How Proposals are Accommodating ADS
NHTSA’s new proposal rewrites 11 standards found in the FMVSS’s 200 series of rules that pertain to vehicles and requirements for traditional manual controls. Proposed changes would affect rules related to occupant protection, steering wheels and controls, side-impact protection, roof crush resistance, seating systems, door locks, glazing materials, and child restraint anchorage systems.
For example, under the revised rules, certain ADS would no longer be required to have traditional steering wheels and frontal passenger protection requirements would be applied to the traditional driver seat. The rationale put forth in the notice is that an occupant should not need protection from a steering wheel system if none exists in the vehicle. Other small changes would allow passenger seats to be designed to allow passengers to face each other instead of the road.

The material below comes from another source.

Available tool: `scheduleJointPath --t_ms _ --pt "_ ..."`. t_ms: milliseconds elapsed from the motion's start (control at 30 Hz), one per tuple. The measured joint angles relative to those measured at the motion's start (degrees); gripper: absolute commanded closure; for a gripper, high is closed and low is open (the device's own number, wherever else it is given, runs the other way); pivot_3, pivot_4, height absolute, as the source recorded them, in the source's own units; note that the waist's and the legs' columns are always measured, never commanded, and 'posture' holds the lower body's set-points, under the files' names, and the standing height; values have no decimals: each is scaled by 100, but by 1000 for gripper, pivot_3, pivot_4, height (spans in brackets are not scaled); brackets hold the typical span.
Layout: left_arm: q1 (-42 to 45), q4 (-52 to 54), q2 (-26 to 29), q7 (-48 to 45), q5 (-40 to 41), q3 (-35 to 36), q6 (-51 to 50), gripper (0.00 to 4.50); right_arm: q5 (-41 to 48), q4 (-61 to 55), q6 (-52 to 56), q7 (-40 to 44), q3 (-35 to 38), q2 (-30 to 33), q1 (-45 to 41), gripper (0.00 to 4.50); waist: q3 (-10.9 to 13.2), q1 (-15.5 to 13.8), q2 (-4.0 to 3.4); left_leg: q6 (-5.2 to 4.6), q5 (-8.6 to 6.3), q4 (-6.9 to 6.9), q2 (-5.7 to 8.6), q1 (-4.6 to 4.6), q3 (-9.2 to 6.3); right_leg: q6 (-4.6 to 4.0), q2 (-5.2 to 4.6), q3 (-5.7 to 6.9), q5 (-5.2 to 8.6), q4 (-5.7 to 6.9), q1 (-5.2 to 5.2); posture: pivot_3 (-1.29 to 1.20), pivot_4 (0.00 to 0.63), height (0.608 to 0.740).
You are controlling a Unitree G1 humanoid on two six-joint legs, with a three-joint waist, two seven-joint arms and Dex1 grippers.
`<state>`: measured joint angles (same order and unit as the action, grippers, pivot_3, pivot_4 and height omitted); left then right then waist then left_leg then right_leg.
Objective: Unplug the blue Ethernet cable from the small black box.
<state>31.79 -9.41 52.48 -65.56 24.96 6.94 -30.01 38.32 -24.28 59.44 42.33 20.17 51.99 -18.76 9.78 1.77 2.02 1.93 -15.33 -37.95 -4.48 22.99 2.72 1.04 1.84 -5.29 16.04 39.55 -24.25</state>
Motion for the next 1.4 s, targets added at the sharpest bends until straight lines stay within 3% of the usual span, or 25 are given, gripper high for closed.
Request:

While the proposals are aimed at removing certain barriers, NHTSA notes that the proposed changes mainly accommodate ADS that carry property or goods, not human passengers. As NHTSA’s proposal states, “much of this potential [for ADS] is currently unsubstantiated and the impacts unknown, the agency believes the most prudent path forward is to remove unnecessary barriers to innovation while ensuring that occupants continue to receive the same protection afforded by existing regulations.” Nothing is changing in regards to traditional motor vehicle safety.
Takeaways for Moving Forward
Though finalizing the proposal will take some time, now is a critical period for interested stakeholders to get involved in the agency process to shape the development of ADS requirements. Agency regulators will be accepting comments from interested stakeholders for 60 days after the proposed rule is published in the Federal Register. Comments are anticipated from the auto industry, safety groups, and the public at large.
Although suggested rule changes mainly accommodate ADS carrying property and goods, it may not be too long before NHTSA introduces proposals for ADS carrying human passengers. Any ADS developments pertaining to property and goods may set the course for future proposals related to ADS designed for human passengers.